Porque Dios lo manda, por Carmen Hernández Montalbán


Ideal, 19 de agosto de 2019

            Ahora sabía fray Hernando por qué le acometió aquel escalofrío la primera vez que miró a los ojos al rey Fernando. Aquella mirada estaba envuelta en la mansa apariencia de un rostro de piel blanquísima, cabellos lacios y oscuros; caracterizada por una falsa expresión beatífica, cuyas pupilas aceradas brillaban tan metálicas como los doblones de oro que la corona de Castilla había arrebatado a los judíos tras su tiránica expulsión.
            Sí, el rey lo llamó a su cámara. Lo sometió a un escrupuloso interrogatorio en el que trató de intimidarlo reiteradamente ¿por qué la reina se había obstinado en respaldar el proyecto de aquel genovés embaucador cuando todos los expertos y estudiosos de la corte lo desaconsejaban? Como confesor de Isabel, Talavera debía estar al tanto de los pecados de la reina, él debía conocer las flaquezas que ella le confiaría, creyéndolas sepultadas bajo secreto de confesión. Y así era, fray Hernando de Talavera no se dejó amedrentar por las soterradas amenazas del rey.
- Alteza, si pedís mi parecer acerca de la constancia y lealtad de la reina hacia su rey y marido, os diré que la considero inquebrantable, mas no me pidáis que os revele aquello que me ha sido fiado en confesión,  pues sólo a Dios pertenecen los pecados de los mortales ¡grandes y saludables son los efectos que con el secreto y la reserva se desean proteger!.
            El rey sin mover un músculo de la cara que delatara su nerviosismo repuso:
- ¡Grandes han de ser si Dios así lo manda!

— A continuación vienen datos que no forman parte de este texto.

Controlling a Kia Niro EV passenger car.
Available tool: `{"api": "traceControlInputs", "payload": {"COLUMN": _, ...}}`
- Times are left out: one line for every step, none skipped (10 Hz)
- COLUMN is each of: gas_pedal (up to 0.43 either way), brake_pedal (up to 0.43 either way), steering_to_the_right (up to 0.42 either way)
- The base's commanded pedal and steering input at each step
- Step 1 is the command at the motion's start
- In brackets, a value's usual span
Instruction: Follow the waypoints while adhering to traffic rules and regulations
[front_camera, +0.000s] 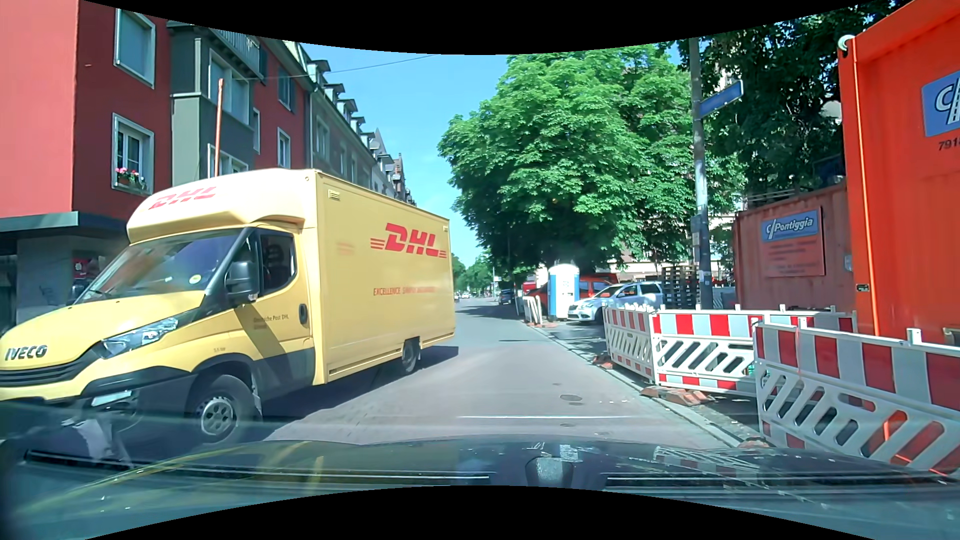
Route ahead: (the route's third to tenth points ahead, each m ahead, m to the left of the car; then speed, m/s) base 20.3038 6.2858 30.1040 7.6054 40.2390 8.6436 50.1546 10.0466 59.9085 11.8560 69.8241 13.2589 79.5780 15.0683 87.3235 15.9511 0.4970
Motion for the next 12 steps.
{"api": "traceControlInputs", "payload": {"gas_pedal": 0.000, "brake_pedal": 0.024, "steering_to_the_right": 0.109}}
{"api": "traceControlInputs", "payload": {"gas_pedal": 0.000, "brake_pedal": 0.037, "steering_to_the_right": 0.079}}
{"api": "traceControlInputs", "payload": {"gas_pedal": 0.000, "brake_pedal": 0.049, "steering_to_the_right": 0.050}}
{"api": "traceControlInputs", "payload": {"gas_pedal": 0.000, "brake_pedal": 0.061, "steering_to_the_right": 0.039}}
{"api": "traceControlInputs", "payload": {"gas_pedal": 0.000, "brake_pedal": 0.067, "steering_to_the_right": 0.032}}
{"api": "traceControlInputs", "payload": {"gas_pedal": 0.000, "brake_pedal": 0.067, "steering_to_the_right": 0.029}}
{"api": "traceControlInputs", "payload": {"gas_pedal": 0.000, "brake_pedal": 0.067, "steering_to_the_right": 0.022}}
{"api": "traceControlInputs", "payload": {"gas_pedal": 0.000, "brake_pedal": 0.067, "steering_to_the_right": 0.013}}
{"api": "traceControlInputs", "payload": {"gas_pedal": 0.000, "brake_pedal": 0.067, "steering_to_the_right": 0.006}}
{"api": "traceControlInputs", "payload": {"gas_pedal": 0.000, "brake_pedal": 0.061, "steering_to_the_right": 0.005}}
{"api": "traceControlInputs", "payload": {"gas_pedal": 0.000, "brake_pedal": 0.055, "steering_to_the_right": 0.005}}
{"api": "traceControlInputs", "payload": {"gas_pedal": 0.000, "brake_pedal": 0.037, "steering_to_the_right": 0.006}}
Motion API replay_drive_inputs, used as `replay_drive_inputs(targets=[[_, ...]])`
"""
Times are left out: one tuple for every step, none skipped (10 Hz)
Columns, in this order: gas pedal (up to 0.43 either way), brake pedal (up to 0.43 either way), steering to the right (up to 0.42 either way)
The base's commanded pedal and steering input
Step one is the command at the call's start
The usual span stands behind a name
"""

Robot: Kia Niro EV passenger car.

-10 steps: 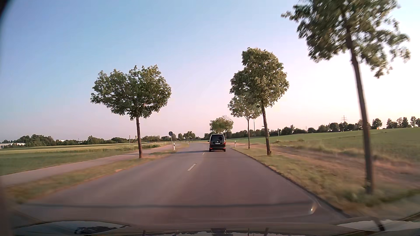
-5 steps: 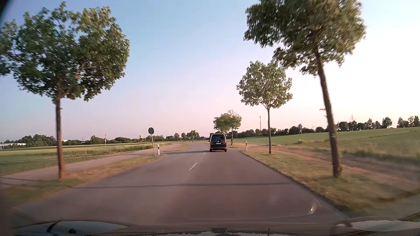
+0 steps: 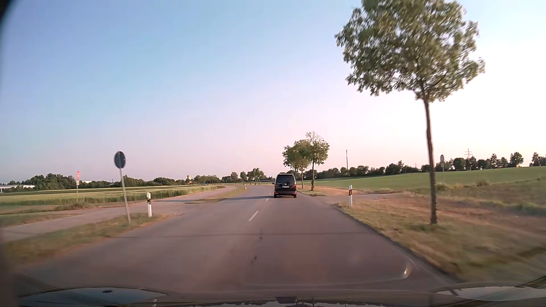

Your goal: Follow the waypoints while adhering to traffic rules and regulations

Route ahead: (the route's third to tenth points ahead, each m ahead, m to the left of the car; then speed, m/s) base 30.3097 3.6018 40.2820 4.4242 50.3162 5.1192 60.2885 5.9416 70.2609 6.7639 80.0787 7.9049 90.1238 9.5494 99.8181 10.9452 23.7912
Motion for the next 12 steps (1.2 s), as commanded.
replay_drive_inputs(targets=[[0.189,0.018,-0.013],[0.157,0.018,-0.012],[0.150,0.018,-0.011],[0.150,0.018,-0.010],[0.150,0.018,-0.009],[0.150,0.018,-0.009],[0.150,0.018,-0.010],[0.150,0.018,-0.012],[0.157,0.018,-0.013],[0.157,0.012,-0.014],[0.157,0.018,-0.015],[0.157,0.018,-0.015]])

Que él os ilumine para interpretar su voluntad fray Hernando, sin que haya menoscabo de su justicia.
            Y diciendo esto lo despidió con un gesto. No hubo, Talavera, terminado de darle la espalda, alejándose previamente unos pasos, cuando el rey reclamó su atención de nuevo con una pregunta…
- ¿Cómo se halla de salud vuestra anciana madre, aquella judía de Oropesa?.

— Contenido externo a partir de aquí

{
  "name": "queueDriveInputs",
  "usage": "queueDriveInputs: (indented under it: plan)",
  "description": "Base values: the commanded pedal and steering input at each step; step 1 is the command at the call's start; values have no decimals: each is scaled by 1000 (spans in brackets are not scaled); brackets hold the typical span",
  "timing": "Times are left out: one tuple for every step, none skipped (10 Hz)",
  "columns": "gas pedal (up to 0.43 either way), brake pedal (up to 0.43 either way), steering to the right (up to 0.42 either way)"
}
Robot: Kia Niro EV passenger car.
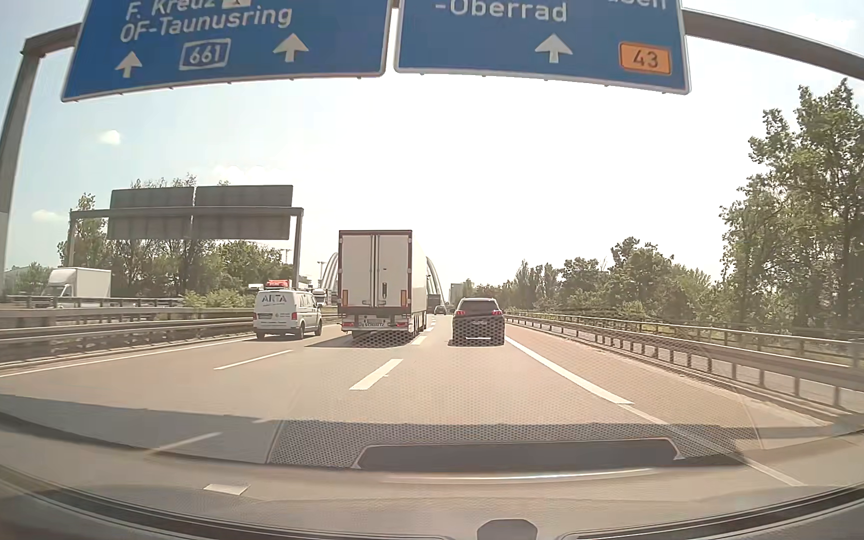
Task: Follow the waypoints while adhering to traffic rules and regulations
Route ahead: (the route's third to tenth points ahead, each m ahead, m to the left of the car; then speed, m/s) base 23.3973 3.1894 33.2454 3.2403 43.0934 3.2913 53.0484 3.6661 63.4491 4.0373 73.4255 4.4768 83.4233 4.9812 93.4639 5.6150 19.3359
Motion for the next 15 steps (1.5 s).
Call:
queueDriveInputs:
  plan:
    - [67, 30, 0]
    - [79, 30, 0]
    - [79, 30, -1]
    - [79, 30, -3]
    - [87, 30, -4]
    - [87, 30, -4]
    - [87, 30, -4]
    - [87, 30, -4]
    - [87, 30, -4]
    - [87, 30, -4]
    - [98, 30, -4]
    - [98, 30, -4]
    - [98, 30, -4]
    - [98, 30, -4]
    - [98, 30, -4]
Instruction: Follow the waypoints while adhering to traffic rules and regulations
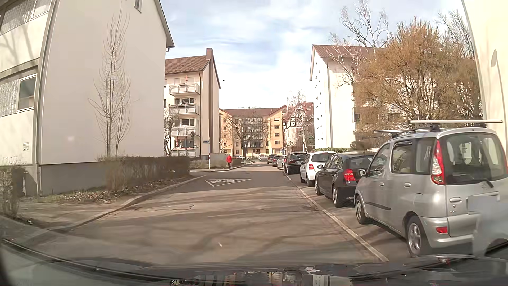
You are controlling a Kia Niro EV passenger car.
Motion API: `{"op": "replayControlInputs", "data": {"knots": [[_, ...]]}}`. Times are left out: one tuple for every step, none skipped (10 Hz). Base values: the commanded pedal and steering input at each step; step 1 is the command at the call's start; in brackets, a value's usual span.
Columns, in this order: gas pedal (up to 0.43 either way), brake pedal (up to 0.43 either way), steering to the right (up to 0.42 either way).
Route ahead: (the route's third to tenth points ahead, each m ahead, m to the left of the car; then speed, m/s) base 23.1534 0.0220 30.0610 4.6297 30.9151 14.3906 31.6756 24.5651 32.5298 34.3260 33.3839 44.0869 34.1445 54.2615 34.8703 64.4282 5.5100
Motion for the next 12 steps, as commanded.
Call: {"op": "replayControlInputs", "data": {"knots": [[0.000, 0.000, 0.001], [0.000, 0.000, 0.000], [0.000, 0.000, -0.001], [0.000, 0.000, -0.003], [0.000, 0.000, -0.007], [0.000, 0.000, -0.009], [0.000, 0.000, -0.007], [0.000, 0.000, -0.003], [0.000, 0.000, 0.000], [0.000, 0.000, 0.001], [0.000, 0.000, 0.001], [0.000, 0.000, 0.001]]}}
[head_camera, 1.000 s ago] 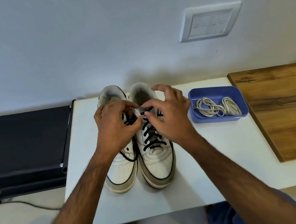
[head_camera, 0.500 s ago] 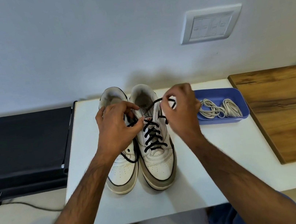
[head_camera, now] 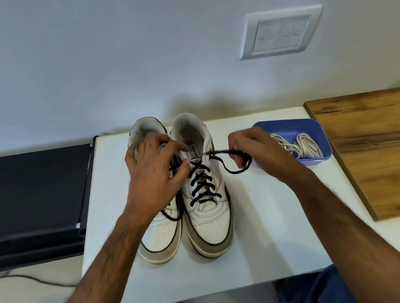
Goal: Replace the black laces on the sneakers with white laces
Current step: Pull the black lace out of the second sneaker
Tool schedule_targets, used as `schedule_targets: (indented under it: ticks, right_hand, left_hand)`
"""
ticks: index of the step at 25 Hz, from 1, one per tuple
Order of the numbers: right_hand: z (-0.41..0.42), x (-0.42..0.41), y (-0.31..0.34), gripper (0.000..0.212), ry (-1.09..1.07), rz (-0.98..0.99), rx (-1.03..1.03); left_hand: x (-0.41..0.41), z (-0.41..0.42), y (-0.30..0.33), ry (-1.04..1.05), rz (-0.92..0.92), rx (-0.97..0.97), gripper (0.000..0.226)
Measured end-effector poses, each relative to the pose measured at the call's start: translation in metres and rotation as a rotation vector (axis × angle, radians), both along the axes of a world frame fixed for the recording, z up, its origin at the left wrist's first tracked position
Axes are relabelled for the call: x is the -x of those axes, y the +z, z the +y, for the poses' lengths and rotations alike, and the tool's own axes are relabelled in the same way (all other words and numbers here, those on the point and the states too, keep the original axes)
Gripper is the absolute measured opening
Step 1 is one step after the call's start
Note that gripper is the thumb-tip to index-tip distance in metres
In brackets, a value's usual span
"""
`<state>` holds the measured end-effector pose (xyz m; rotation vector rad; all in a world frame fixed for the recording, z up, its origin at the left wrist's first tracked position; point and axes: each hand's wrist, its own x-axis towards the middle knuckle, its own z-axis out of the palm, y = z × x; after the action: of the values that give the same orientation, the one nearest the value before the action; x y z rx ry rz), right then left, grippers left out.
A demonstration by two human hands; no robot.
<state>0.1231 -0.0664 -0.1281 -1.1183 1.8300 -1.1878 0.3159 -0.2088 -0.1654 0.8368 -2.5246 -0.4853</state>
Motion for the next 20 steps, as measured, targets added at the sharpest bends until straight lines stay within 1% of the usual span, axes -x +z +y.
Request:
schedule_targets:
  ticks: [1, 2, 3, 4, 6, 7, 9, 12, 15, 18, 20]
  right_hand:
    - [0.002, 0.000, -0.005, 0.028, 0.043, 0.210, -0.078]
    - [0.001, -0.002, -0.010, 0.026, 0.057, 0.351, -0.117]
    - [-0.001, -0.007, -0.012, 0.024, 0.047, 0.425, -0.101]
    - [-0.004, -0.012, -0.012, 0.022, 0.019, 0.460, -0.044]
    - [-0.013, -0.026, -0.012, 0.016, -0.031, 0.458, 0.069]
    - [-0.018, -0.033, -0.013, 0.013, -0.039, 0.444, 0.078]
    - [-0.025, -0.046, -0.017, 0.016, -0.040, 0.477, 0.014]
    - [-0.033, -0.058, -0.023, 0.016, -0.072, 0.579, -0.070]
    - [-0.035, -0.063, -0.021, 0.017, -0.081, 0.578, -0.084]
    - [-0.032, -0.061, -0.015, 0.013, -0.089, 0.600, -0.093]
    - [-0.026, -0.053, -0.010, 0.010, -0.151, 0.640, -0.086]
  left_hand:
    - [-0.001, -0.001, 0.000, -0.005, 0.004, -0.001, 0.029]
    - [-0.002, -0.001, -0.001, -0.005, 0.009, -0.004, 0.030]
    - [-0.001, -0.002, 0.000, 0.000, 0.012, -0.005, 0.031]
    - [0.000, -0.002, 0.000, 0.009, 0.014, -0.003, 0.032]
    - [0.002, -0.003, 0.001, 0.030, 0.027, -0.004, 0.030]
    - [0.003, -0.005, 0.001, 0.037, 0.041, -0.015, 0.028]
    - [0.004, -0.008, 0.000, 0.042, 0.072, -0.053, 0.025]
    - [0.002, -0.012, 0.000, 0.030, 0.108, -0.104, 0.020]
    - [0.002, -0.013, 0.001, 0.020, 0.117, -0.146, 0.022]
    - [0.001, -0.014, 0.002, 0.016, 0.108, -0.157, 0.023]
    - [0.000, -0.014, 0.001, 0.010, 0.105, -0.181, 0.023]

            La expresión del arzobispo se ensombreció y, tras un silencio incómodo durante el cual, el prelado y el rey se sostuvieron la mirada.Finalmente este musitó:
- Mi madre, doña Balbina se encuentra bien, gracias a Dios.
            Aquella noche, Fray Hernando durmió mal, tuvo sueños perturbadores donde el fuego lo devoraba todo: los libros de la madraza, los campos de trigo ya espigados, mareas humanas de reos  aullaban sobre una inmensa pira que se extendía por las calles de Granada, avivada por las antorchas que arrojaban unos frailes con cara de enajenados. El arzobispo preguntaba a unos y otros la razón de tal desatino. –“Porque Dios lo manda”, - gritaban, elevando la voz entre los alaridos de los condenados. Talavera, espantado y consternado, mandaba detener aquel infierno, pero los clérigos no reconocían en él la autoridad y reían a carcajadas como posesos.
            ¿Cómo era posible que Dios mandara semejante matanza y destrucción? Dios, el Dios que él reverenciaba, en su infinita misericordia, no podía ordenar aquel holocausto. Quiso alejarse y lo hizo subiendo por calles angostas de la colina del Albaicín hasta que extenuado, llegó al Sacromonte, allí , junto al  lugar donde se alzaba la Torre Turpiana, halló una última pira aun sin arder, sobre la que había una cruz de madera. La crucificada era una anciana y a sus pies, estaba un fraile encapuzado, de espaldas a él. Se aproximó para ver mejor la escena y descubrió con pavor que aquella mujer era su madre. Se dio la vuelta y le arrebató la antorcha al monje que comenzó a reír a carcajadas y se descubrió quitándose el capuz. Talavera miró aquel rostro, al fin desenmascarado, era el rostro de su alteza real, don Fernando de Aragón. Sobre su pecho, colgada, tenía una cartela de oro en la que podía leerse: DIOS.